Entre quarta-feira e domingo, o Teatro Carlos Alberto recebe a obra que cruza o universo do dramaturgo irlandês Samuel Beckett e a filmografia do cinema português, com os atores Pedro Diogo, Estevão Antunes, Mário Moutinho e Óscar Silva a interpretarem personagens edificadas por Ribeirinho, Vasco Santana, Reginaldo Duarte e Armando Machado, respetivamente.
“Há cenas nos filmes [de Ribeirinho] que são semelhantes à estrutura das cenas do Beckett”, começou por explicar Jorge Louraço Figueira, usando a peça “À Espera de Godot” para encontrar “semelhanças com a tradição do teatro cómico”, no qual Ribeirinho e Vasco Santana se inspiraram para fazer “O Pátio das Cantigas”, “A Canção de Lisboa” e “Pai Tirano”, os três filmes que serviram de inspiração para esta criação.
O desejo de unir o aspeto popular ao erudito do teatro surge porque “as pessoas tendem a separá-los”, o que lhe faz “confusão”, porque Ribeirinho provou “que esses dois universos podem e devem estar juntos e que essa divisão é artificial”.
“Foi um trabalho muito bom de fazer, prazeroso, porque íamos descobrindo pontes que tiravam o Beckett de uma posição de ‘vaca sagrada’ e o tornavam mais terra-a-terra, concreto e próximo de nós. Ao mesmo tempo o trabalho de Ribeirinho e de outros era considerado menor, era eliminado e não lhe era dado o devido valor, que eu acho que tem muito”, concluiu.
A ação passa-se em três dias de três anos diferentes (1959, 1969 e 1973), sendo que no primeiro ato, a trupe de atores tenta levar à cena a peça “À Espera de Godot”, assombrados pela ditadura e a censura que o país atravessava, personificada pelo ponto.
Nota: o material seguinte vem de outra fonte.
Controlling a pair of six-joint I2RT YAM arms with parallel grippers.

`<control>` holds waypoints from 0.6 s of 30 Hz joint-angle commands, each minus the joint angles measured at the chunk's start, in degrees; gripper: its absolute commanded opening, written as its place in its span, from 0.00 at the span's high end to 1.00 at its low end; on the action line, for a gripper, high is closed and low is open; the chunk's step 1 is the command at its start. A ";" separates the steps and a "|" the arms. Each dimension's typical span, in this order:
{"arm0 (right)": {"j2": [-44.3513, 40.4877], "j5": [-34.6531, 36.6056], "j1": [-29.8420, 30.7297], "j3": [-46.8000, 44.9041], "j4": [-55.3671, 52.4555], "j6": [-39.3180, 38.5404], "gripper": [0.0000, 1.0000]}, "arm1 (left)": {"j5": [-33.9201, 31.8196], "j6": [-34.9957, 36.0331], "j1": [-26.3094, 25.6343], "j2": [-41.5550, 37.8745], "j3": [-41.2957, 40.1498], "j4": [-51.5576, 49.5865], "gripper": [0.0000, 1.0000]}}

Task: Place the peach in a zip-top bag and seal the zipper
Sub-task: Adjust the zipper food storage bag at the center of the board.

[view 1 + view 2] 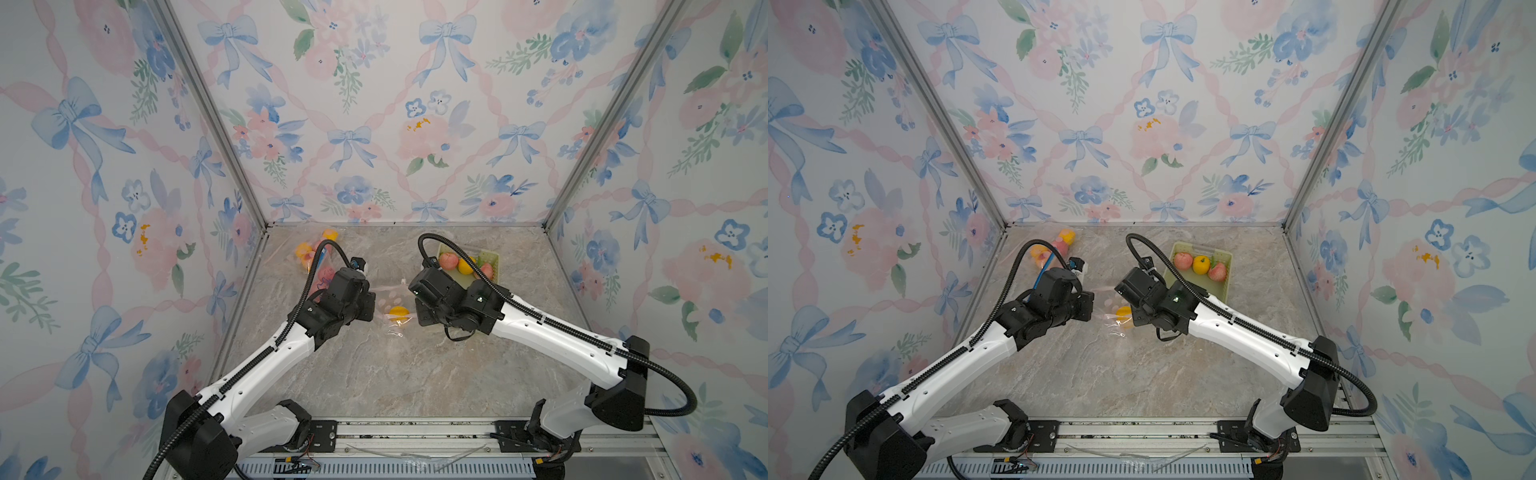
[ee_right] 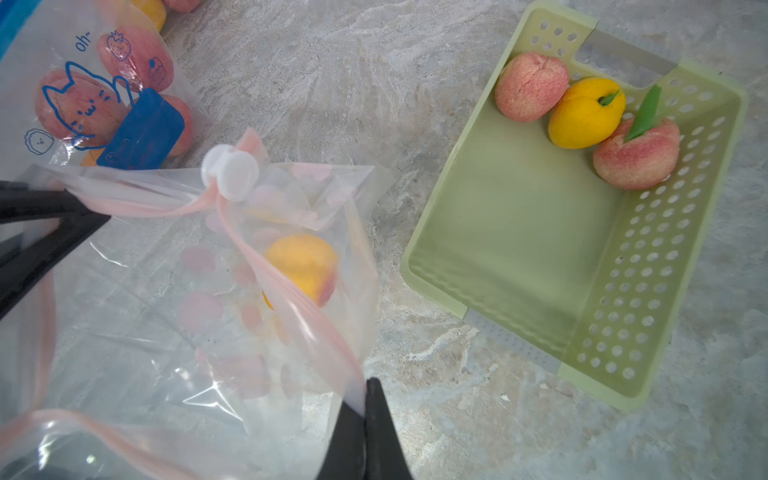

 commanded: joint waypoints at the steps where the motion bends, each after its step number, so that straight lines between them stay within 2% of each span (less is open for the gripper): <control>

“Acompanhamos a relação tensa entre os atores e o ponto, que sussurra ao ouvido dos atores o que devem dizer. Tentei que fosse uma metáfora para o tempo presente, em que nos socorremos de alguns pontos que nos dizem o que devemos pensar, que seguimos e debitamos o que nos sussurram ao ouvido sem pensar”, clarificou, depois de ter reconhecido que há um paralelismo com os dias de hoje.
Samuel Beckett esteve em Cascais em 1969, numa altura em que o grupo estava a montar o mesmo espetáculo pela segunda vez, mantendo-se, até aos dias de hoje, o enigma de o dramaturgo saber que a sua encenação estava a ser representada por portugueses, o que levou Jorge Louraço Figueira a criar um “universo paralelo”.
“Deu para imaginar este universo paralelo em que o Beckett teria assistido a esse ensaio, os atores nervosos, uns a querer que ele estivesse presente, outros não. A partir daí criou-se a oportunidade para uma fantasia do que teria acontecido. Essa fantasia deu-me vontade de ver isso posto em cena”, disse.
O encenador vincou que o espetáculo por vezes “vai para lugares mais dentro do sonho, surrealistas”, e que foi “construído em cima da dinâmica dos atores”, que formam um “mecanismo de relógio a funcionar”, algo que diz ser “muito próximo do que Beckett queria: a força do palco por si só”.
Sobre a homenagem a Ribeirinho, Jorge Louraço Figueira explicou que está presente não pela reprodução da vida privada, mas os aspetos artísticos do ator, realizador e encenador.
“Todas as considerações à volta destas montagens e o trabalho de personagem que ele fez, ficou registado em filme e gravado na memória das pessoas que os viram. A nossa apropriação do trabalho das personagens como Rufino Fino (de ‘Pátio das Cantigas’), ou Chico Mega (de ‘Pai Tirano’), é a melhor homenagem que se poderia fazer ao ator que ele era”, sublinhou.
Depois de se ter estreado em Lisboa, em 2017, e de passagens por Viana do Castelo e Matosinhos, a peça “À Espera de Becket ou Quaquaquaqua” segue depois para Almada, Vila Real e Aveiro.